Getting SBA loan or other financing to buy a business, franchise,
or professional
practice can be one of the most important aspects in the process of buying a
business. Not too many buyers have all cash for a purchase and not many
business owners are willing to take back a sizeable note.
Lenders look at many different things in both the business buyer (borrower)
and at the business, franchise, or professional practice that is being
purchased. Below are some key factors that make a difference whether you
will receive SBA loan financing to buy a business.
1. Buyers need to have a credit score of over 600 - the higher the better.
Personal or business bankruptcies or many late payments will usually nullify
the chances (unless the BK has been discharged) of a borrower no matter how
good the other borrower criteria appears. Get any "dings" in your credit
history removed or fixed well before the buying process. Early in the
lending process, the lender will be running a credit check to see if you
qualify and if the debt service can be serviced by the cash flow.
2. Lenders like a borrower who has experience in the business they are
buying or in a related industry, or with specific job skills relating to the
business they are buying. Lenders also like management experience or buyers
who have previously owned a business (self-employment) and know what it
takes to grow and keep a business on track. You will need to provide a
resume or description of your work experience. Have one ready that focuses
on your industry strengths and management experience.

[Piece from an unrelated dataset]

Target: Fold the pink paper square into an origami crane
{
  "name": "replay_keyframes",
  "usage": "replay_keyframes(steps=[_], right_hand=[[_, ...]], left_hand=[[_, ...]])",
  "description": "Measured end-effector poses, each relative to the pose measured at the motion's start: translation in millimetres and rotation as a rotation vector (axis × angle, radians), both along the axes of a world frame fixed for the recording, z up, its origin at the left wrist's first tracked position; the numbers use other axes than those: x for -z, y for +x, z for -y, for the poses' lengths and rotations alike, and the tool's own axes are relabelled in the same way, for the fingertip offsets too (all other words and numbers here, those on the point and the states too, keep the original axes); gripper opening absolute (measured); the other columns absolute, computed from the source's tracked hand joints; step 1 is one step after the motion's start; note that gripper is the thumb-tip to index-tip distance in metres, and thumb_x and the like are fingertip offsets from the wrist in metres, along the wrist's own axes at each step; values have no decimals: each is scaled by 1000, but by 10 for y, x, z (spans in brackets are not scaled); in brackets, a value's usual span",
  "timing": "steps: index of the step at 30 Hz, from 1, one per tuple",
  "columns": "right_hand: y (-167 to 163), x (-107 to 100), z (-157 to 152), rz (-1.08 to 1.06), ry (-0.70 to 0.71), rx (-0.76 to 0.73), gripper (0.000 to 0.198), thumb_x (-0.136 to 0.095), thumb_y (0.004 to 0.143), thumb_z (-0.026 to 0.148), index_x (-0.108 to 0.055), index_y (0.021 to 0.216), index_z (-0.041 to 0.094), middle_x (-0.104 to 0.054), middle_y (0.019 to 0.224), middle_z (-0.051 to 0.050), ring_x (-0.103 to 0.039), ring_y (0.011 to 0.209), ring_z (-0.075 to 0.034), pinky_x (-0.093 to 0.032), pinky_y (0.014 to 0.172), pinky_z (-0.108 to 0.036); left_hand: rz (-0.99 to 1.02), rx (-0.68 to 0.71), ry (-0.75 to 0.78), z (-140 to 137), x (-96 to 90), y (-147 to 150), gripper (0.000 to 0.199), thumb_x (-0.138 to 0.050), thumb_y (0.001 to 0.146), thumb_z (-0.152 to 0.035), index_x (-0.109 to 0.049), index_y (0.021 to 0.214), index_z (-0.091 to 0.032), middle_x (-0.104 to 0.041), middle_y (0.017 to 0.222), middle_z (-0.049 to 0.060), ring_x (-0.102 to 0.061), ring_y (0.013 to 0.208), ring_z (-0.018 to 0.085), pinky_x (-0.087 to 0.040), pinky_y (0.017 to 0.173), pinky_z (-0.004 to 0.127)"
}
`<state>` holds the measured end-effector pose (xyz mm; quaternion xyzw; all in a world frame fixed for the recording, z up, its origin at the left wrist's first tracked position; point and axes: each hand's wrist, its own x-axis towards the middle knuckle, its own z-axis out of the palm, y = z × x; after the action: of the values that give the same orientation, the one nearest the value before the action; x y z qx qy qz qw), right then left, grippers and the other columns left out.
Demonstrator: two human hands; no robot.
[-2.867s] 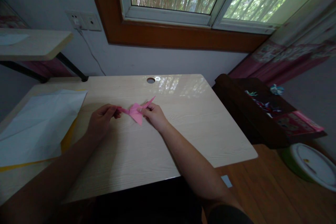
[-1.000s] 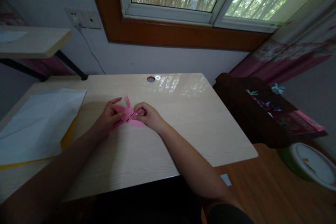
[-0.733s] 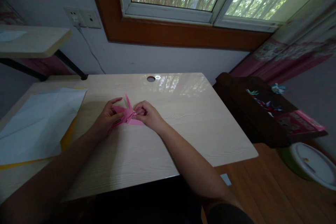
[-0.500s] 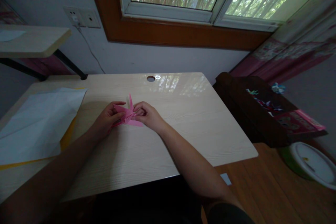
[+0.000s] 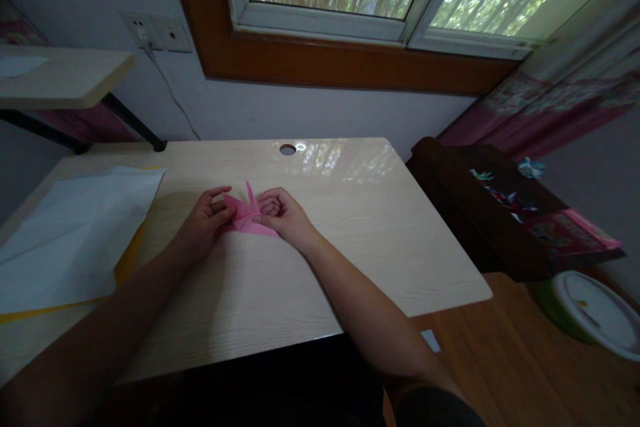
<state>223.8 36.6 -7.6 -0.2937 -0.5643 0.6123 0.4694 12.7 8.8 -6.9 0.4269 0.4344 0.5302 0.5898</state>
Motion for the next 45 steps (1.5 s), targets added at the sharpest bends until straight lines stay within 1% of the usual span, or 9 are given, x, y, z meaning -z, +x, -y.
replay_keyframes(steps=[2, 5, 11, 15, 19, 25, 29, 38, 45], right_hand=[[-6, -11, 0, -19, -23, -2, 49, -92, 67, 35, -62, 105, 26, -66, 89, 2, -60, 77, -13, -51, 73, -28], [-3, -11, -11, -40, -54, 17, 42, -91, 68, 35, -64, 99, 25, -66, 85, 3, -59, 75, -13, -50, 73, -28], [8, 24, -69, -110, -89, 104, 39, -90, 68, 35, -64, 94, 24, -65, 79, 4, -58, 69, -12, -49, 70, -28], [13, 7, -101, -152, -50, 144, 44, -91, 66, 31, -61, 96, 25, -66, 80, 5, -59, 69, -11, -50, 72, -27], [2, -6, -96, -129, -27, 168, 49, -92, 65, 34, -58, 100, 27, -64, 78, 6, -59, 70, -12, -51, 71, -27], [-7, -15, -44, -10, -28, 138, 44, -88, 69, 39, -66, 105, 27, -69, 91, 1, -63, 82, -16, -53, 79, -31], [1, -29, -28, 65, -25, 97, 33, -86, 73, 41, -71, 97, 24, -71, 90, -1, -63, 81, -17, -52, 78, -33], [52, 45, -84, 251, 107, 168, 26, -83, 77, 46, -76, 85, 22, -67, 83, -2, -58, 78, -17, -48, 72, -30], [50, -7, -58, 255, 166, 125, 25, -84, 78, 44, -73, 76, 21, -65, 82, -2, -59, 74, -15, -48, 71, -31]], left_hand=[[-8, -49, 39, -7, 11, 6, 64, -80, 77, -25, -50, 133, -25, -67, 89, -3, -65, 80, 12, -53, 75, 24], [-9, -105, 63, -15, 10, 17, 59, -80, 77, -25, -52, 130, -25, -66, 97, -2, -65, 87, 12, -53, 82, 25], [51, -68, 18, 1, -55, 7, 46, -72, 87, -37, -52, 126, -23, -73, 91, 2, -70, 83, 16, -54, 78, 29], [109, -11, 28, 33, -103, 7, 59, -79, 82, -38, -48, 130, -24, -75, 97, 3, -71, 87, 17, -54, 78, 30], [61, 5, 85, 61, -88, 42, 73, -89, 72, -27, -50, 133, -27, -73, 99, 1, -69, 88, 15, -53, 82, 29], [-127, -40, 181, 62, -14, 45, 46, -89, 72, -30, -70, 113, -22, -71, 101, 3, -66, 94, 17, -52, 88, 30], [-264, -61, 194, 65, -53, 34, 31, -87, 75, -37, -75, 97, -20, -73, 97, 5, -66, 91, 21, -52, 86, 33], [-313, -162, 281, 69, -114, 43, 20, -84, 78, -35, -72, 84, -20, -66, 86, 1, -63, 83, 17, -50, 81, 31], [-269, -164, 273, 38, -61, 8, 19, -85, 77, -36, -76, 85, -21, -70, 94, 3, -66, 90, 18, -53, 87, 33]])
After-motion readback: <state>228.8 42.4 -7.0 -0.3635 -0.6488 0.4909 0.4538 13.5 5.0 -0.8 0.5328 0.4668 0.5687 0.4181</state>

3. History of earnings (revenues) both total annual revenues and adjusted
net income should have a either be flat or growing over the previous three
years (no one wants to finance a business on a downward trend). If there
have been any downward trends in earnings over the previous three years
there should be a very good explanation or the deal will probably not be
approved for financing.
4. Positive cash flow (or adjusted net income) must cover the debt service
of the loan and provide you
with an adequate income to live off on, otherwise you won't get the loan.

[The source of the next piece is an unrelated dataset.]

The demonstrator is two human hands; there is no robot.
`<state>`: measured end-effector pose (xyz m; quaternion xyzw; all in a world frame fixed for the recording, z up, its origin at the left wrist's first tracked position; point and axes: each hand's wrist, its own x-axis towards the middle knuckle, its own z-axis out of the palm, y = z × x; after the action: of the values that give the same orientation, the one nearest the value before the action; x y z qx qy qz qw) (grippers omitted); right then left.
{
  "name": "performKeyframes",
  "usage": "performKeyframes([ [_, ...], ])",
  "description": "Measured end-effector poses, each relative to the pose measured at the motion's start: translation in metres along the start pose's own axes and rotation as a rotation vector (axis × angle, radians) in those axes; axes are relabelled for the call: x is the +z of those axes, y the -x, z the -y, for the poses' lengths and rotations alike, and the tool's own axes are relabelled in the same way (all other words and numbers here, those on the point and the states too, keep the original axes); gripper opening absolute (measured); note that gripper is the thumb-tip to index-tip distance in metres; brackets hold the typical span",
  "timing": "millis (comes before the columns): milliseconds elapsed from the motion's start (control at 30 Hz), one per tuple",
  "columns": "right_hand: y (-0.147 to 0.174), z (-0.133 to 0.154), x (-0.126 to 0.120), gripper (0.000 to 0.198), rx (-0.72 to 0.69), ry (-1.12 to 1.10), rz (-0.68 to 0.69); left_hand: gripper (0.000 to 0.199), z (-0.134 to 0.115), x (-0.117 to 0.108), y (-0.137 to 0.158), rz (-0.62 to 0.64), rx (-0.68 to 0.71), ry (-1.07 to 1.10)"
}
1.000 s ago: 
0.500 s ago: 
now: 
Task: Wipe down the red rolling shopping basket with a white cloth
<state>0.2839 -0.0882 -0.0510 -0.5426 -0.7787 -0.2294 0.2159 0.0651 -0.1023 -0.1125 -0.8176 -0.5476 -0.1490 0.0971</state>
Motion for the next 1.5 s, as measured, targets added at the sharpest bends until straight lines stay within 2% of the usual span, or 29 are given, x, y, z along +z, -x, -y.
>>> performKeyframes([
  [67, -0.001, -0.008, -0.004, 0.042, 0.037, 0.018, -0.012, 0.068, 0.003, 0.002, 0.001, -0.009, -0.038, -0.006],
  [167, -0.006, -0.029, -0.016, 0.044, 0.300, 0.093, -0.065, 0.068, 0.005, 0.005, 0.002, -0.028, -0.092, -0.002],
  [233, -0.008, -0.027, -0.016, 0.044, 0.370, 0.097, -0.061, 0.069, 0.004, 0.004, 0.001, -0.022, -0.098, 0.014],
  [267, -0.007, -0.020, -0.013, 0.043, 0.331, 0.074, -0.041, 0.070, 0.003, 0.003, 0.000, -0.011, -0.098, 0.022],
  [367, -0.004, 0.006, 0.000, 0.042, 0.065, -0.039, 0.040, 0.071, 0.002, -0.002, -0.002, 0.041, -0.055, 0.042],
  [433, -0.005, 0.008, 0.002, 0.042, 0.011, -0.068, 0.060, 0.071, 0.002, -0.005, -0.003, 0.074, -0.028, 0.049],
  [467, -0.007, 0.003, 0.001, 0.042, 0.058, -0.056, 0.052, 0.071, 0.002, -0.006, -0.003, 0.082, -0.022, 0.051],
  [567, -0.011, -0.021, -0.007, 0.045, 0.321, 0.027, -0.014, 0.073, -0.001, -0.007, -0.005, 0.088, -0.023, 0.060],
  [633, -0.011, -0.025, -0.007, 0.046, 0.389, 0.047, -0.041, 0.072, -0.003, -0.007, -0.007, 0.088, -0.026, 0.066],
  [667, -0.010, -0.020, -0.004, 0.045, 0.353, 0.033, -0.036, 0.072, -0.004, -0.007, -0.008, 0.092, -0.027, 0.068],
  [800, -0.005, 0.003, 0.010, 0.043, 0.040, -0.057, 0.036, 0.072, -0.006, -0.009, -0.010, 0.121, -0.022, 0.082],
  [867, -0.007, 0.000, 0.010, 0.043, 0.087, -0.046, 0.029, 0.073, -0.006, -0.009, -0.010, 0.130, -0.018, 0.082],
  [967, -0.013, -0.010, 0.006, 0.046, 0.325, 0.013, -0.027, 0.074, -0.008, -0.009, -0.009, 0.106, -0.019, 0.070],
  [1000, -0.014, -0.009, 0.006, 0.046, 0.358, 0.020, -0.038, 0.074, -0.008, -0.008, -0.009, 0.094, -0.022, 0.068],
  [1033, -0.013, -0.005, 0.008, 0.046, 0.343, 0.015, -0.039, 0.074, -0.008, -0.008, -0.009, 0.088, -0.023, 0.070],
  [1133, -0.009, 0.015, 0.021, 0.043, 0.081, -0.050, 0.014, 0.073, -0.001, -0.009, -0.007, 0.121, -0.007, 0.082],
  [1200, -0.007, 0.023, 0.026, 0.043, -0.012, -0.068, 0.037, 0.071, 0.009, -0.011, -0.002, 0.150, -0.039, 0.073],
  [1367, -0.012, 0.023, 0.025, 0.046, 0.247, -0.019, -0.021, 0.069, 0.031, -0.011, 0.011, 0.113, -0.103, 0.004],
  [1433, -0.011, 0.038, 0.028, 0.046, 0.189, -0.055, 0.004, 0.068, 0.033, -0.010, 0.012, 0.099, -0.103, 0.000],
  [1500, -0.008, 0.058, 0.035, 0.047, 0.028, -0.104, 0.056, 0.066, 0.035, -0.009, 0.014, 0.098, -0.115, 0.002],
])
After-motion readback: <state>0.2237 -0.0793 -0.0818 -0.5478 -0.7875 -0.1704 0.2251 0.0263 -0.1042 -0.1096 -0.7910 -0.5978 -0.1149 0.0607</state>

Lenders look closely at the tax returns of the business being sold - so if
the seller is playing any games (not showing income, excess deductions, etc.

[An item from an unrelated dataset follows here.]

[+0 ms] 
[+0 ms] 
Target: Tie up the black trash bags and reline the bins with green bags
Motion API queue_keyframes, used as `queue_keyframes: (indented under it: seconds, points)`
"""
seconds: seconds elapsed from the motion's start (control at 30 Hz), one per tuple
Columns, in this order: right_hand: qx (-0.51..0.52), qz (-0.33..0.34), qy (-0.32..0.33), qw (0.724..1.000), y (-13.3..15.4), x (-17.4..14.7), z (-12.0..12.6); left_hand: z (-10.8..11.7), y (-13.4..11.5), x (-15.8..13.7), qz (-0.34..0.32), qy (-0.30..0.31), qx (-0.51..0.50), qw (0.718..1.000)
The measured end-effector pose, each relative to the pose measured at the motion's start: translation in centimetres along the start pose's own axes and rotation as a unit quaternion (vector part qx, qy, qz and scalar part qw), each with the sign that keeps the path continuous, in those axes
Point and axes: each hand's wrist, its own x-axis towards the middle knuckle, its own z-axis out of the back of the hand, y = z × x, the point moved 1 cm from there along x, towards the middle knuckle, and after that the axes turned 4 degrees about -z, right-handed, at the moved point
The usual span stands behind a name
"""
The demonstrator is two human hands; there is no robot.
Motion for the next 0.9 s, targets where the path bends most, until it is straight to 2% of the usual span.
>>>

on his business tax returns) chances are you won't get a loan. Ask for the
business tax returns early in the process of looking at a business and see
if you can "add back" sufficient net income, depreciation, interest, and
owners salary (adjusted net income) to pay back the loan. Also, cash flow
analysis by lenders is very different than by business brokers, agents, or
business owners.
5. Does the buyer have equity in any real estate that can be attached to the
loan? Although not imperative with many of the lenders we represent, this
can strengthen the deal if the other parts of your loan application are weak such as the
down payment, work experience or a lower credit score.
6. Does the business that's being sold have management in place or key
employees who are going to stay? Try to get commitments from existing key
personnel and management to stay for a period - this shows the lender
continuity and less risk after you take over.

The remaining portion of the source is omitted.